▶ [PROBLEM DESCRIPTION] In the listing below, find the line containing "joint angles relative" and the line containing "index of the". Repeat exactly those two lines and every line between them.

═════ RECORDED INFORMATION

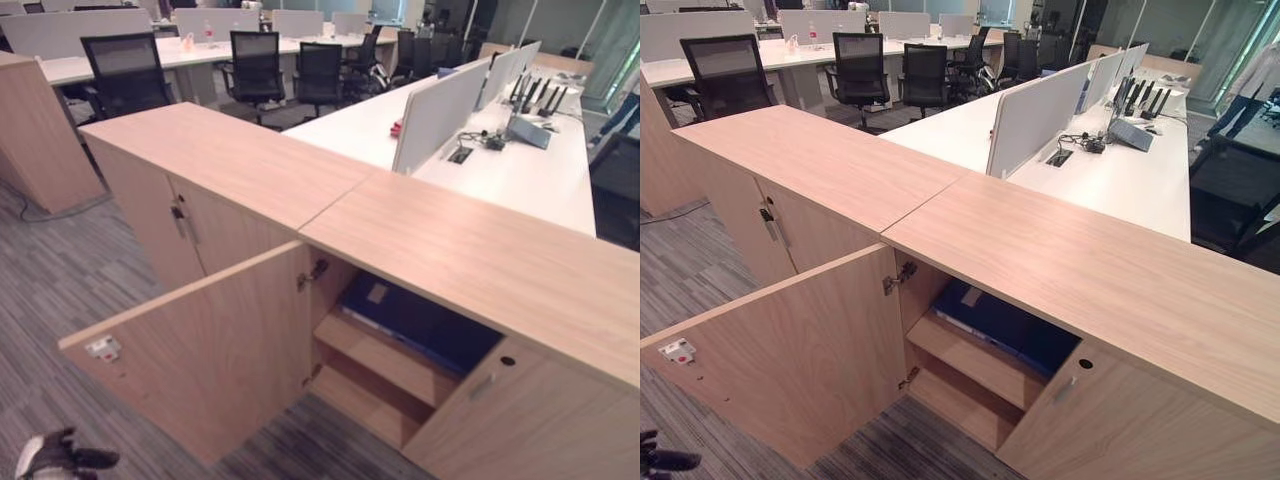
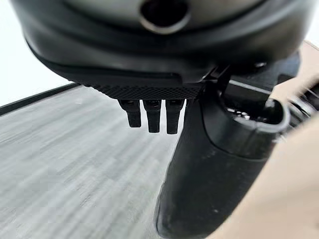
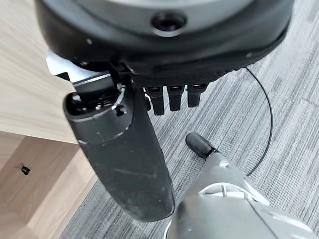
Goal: Put the empty folder in the office cabinet
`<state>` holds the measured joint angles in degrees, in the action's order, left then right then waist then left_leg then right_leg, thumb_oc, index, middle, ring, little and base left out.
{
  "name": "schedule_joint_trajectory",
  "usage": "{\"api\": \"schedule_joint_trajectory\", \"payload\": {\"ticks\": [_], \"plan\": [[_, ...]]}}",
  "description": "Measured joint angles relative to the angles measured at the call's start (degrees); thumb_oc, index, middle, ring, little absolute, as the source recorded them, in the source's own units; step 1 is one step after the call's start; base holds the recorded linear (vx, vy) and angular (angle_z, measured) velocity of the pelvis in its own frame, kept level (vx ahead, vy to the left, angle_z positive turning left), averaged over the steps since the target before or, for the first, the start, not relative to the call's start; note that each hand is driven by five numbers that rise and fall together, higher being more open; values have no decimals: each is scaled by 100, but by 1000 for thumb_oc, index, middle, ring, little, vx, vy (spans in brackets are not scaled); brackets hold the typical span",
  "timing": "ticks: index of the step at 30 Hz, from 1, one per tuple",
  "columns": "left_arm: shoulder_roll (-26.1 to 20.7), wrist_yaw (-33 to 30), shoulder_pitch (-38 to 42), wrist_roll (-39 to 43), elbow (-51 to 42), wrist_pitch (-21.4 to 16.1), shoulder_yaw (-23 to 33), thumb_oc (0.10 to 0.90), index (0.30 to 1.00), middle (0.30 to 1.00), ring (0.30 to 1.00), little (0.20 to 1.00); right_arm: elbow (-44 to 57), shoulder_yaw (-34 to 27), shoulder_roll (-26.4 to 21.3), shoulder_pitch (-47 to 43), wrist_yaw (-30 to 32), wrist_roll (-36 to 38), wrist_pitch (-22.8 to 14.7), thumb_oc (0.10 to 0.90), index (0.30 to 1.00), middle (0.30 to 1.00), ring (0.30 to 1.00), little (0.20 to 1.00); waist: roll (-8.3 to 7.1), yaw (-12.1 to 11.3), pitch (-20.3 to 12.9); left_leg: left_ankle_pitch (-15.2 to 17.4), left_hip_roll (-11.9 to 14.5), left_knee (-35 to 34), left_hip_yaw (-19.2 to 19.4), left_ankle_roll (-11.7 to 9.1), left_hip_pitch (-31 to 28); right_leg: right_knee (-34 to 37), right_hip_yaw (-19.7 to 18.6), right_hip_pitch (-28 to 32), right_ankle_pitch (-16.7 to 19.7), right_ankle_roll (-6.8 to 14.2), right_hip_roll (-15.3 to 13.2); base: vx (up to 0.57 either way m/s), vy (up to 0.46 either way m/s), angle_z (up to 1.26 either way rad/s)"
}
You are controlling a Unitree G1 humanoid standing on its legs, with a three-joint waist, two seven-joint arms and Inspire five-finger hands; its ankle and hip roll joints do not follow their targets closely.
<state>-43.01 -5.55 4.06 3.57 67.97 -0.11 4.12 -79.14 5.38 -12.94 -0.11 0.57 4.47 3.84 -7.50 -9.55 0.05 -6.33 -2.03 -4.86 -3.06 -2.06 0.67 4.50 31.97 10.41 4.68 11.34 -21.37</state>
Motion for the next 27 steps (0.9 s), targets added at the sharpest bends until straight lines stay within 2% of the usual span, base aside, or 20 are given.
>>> {"api": "schedule_joint_trajectory", "payload": {"ticks": [10, 14, 16, 23, 25, 27], "plan": [[-94, -104, 467, -213, -767, 106, -508, 800, 900, 900, 900, 900, -7, 57, 58, 23, 16, 2, -47, 800, 900, 900, 900, 900, -62, 9, -4, -31, 3, 0, 26, -44, -7, 22, -11, 8, 43, 46, 2, 4, -2, -1], [-221, -137, 606, -216, -781, 151, -622, 800, 900, 900, 900, 900, -5, 59, 125, 21, 20, 5, -82, 800, 900, 900, 900, 900, -158, -2, 2, -32, 0, -3, 26, -46, -7, 20, -6, 11, 58, 69, -5, 0, 0, 0], [-359, -131, 743, -213, -768, 241, -874, 800, 900, 900, 900, 900, -5, 66, 170, 28, 15, 7, -85, 800, 900, 900, 900, 900, -206, -2, 5, -10, 5, -3, 29, -11, -3, 19, -8, 5, 54, 64, -32, 0, 0, 0], [-415, -144, 858, -197, -989, 289, -888, 800, 900, 900, 900, 900, -5, 64, 241, 34, 12, 22, -99, 800, 900, 900, 900, 900, -290, -32, 31, -22, 2, -3, 62, -13, 6, 10, -5, -7, 3, 131, -63, 2, -6, 3], [-414, -164, 745, -170, -1313, 298, -868, 800, 900, 900, 900, 900, -9, 64, 258, 34, -4, 22, -100, 800, 900, 900, 900, 900, -320, -88, 48, -48, -3, -3, 64, -18, 22, -2, 12, -5, 2, 132, -72, 5, -22, 7], [-272, -277, 486, -151, -1815, 376, -584, 800, 900, 900, 900, 900, -5, 59, 289, 44, -1, 23, -108, 800, 900, 900, 900, 900, -347, -137, 64, -48, -11, -3, 62, -19, 28, -10, 16, -8, 2, 134, -85, 0, 0, 0]]}}
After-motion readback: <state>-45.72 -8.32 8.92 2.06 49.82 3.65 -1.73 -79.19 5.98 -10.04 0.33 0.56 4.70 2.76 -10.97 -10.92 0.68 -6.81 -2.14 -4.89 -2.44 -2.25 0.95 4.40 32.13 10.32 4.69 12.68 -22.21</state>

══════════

▶ [TASK SOLUTION]
  "description": "Measured joint angles relative to the angles measured at the call's start (degrees); thumb_oc, index, middle, ring, little absolute, as the source recorded them, in the source's own units; step 1 is one step after the call's start; base holds the recorded linear (vx, vy) and angular (angle_z, measured) velocity of the pelvis in its own frame, kept level (vx ahead, vy to the left, angle_z positive turning left), averaged over the steps since the target before or, for the first, the start, not relative to the call's start; note that each hand is driven by five numbers that rise and fall together, higher being more open; values have no decimals: each is scaled by 100, but by 1000 for thumb_oc, index, middle, ring, little, vx, vy (spans in brackets are not scaled); brackets hold the typical span",
  "timing": "ticks: index of the step at 30 Hz, from 1, one per tuple",

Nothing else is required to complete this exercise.